▶ PROBLEM TO WORK ON: Repeat the listing below in full and exactly. Pictures are to be omitted.

▶ DATA BLOCK:
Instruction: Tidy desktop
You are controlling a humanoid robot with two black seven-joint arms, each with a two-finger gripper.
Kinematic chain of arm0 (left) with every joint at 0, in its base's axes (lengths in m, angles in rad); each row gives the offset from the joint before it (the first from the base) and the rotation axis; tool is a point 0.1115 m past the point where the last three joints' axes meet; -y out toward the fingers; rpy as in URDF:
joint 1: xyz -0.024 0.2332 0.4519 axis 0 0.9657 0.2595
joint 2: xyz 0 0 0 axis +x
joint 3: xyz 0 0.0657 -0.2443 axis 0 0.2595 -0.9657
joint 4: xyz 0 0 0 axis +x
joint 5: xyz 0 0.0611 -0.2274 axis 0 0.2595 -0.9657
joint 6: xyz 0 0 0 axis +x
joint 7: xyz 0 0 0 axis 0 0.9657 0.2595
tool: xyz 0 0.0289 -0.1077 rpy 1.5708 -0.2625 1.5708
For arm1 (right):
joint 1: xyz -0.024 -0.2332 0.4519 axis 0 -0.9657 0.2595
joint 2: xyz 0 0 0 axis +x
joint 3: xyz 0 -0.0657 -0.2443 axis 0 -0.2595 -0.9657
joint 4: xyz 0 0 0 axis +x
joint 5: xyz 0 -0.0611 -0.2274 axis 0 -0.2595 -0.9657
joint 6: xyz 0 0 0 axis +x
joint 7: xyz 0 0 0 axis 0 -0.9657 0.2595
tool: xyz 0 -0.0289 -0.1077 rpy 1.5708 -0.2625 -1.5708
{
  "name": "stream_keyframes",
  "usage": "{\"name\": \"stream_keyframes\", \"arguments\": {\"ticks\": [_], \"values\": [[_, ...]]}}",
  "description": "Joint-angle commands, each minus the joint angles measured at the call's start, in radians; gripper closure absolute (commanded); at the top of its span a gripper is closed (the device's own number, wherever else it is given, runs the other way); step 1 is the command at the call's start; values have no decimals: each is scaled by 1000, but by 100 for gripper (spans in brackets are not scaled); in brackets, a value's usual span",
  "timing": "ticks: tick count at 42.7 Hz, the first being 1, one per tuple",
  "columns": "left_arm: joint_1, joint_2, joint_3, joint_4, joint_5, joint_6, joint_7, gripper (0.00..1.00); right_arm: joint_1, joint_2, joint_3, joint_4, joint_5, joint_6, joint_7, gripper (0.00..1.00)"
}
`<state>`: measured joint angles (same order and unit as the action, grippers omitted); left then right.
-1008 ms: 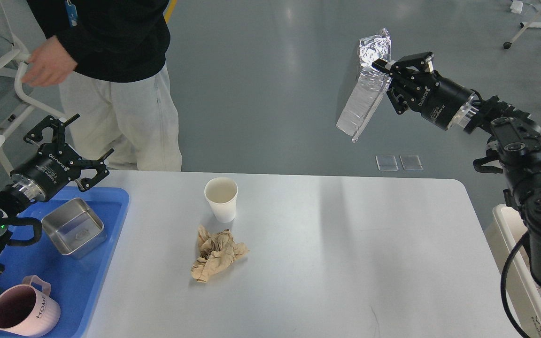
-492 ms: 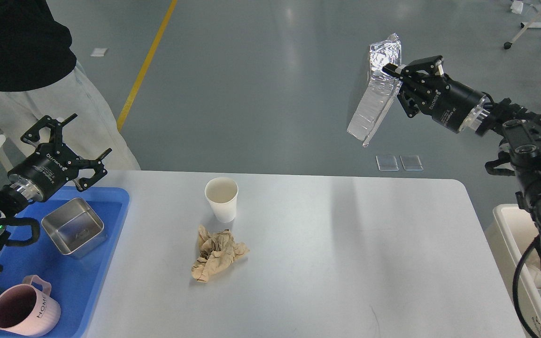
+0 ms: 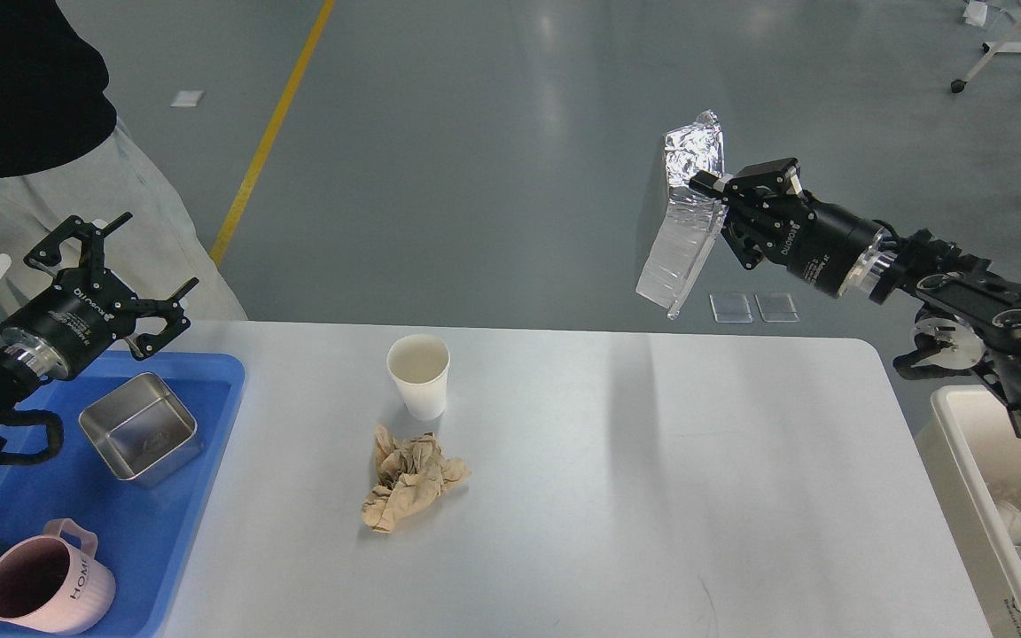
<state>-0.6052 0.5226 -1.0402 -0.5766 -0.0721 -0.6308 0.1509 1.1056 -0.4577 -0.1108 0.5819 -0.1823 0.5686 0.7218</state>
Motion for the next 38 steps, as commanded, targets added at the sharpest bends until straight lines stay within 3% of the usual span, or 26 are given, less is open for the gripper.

▶ SOLUTION TO THIS EXERCISE:
Instruction: Tidy desktop
You are controlling a humanoid robot with two black seven-joint arms, each with a two-finger gripper.
Kinematic chain of arm0 (left) with every joint at 0, in its base's axes (lengths in m, angles in rad); each row gives the offset from the joint before it (the first from the base) and the rotation axis; tool is a point 0.1115 m past the point where the last three joints' axes meet; -y out toward the fingers; rpy as in URDF:
joint 1: xyz -0.024 0.2332 0.4519 axis 0 0.9657 0.2595
joint 2: xyz 0 0 0 axis +x
joint 3: xyz 0 0.0657 -0.2443 axis 0 0.2595 -0.9657
joint 4: xyz 0 0 0 axis +x
joint 5: xyz 0 0.0611 -0.2274 axis 0 0.2595 -0.9657
joint 6: xyz 0 0 0 axis +x
joint 7: xyz 0 0 0 axis 0 0.9657 0.2595
tool: xyz 0 0.0289 -0.1077 rpy 1.5708 -0.2625 1.5708
For arm1 (right):
joint 1: xyz -0.024 -0.2332 0.4519 axis 0 -0.9657 0.2595
joint 2: xyz 0 0 0 axis +x
joint 3: xyz 0 -0.0657 -0.2443 axis 0 -0.2595 -0.9657
joint 4: xyz 0 0 0 axis +x
joint 5: xyz 0 -0.0611 -0.2274 axis 0 -0.2595 -0.9657
joint 6: xyz 0 0 0 axis +x
joint 7: xyz 0 0 0 axis 0 -0.9657 0.2595
tool: xyz 0 -0.0289 -0.1077 rpy 1.5708 -0.2625 -1.5708
{
  "name": "stream_keyframes",
  "usage": "{\"name\": \"stream_keyframes\", \"arguments\": {\"ticks\": [_], \"values\": [[_, ...]]}}",
  "description": "Joint-angle commands, each minus the joint angles measured at the call's start, in radians; gripper closure absolute (commanded); at the top of its span a gripper is closed (the device's own number, wherever else it is given, runs the other way); step 1 is the command at the call's start; values have no decimals: each is scaled by 1000, but by 100 for gripper (spans in brackets are not scaled); in brackets, a value's usual span",
  "timing": "ticks: tick count at 42.7 Hz, the first being 1, one per tuple",
  "columns": "left_arm: joint_1, joint_2, joint_3, joint_4, joint_5, joint_6, joint_7, gripper (0.00..1.00); right_arm: joint_1, joint_2, joint_3, joint_4, joint_5, joint_6, joint_7, gripper (0.00..1.00)"
}
`<state>`: measured joint angles (same order and unit as the action, grippers omitted); left then right.
-1008 ms: 
-492 ms: 
+0 ms: 
<state>-0.6052 0.5226 -1.0402 -0.5766 -0.0721 -0.6308 0.1509 1.1056 -0.4577 -0.1108 0.5819 -0.1823 0.5686 0.7218</state>
Motion for the next 38 steps, as commanded, targets added at the sharpest bends until straight lines stay within 3% of the usual span, or 26 are given, less is open for the gripper.

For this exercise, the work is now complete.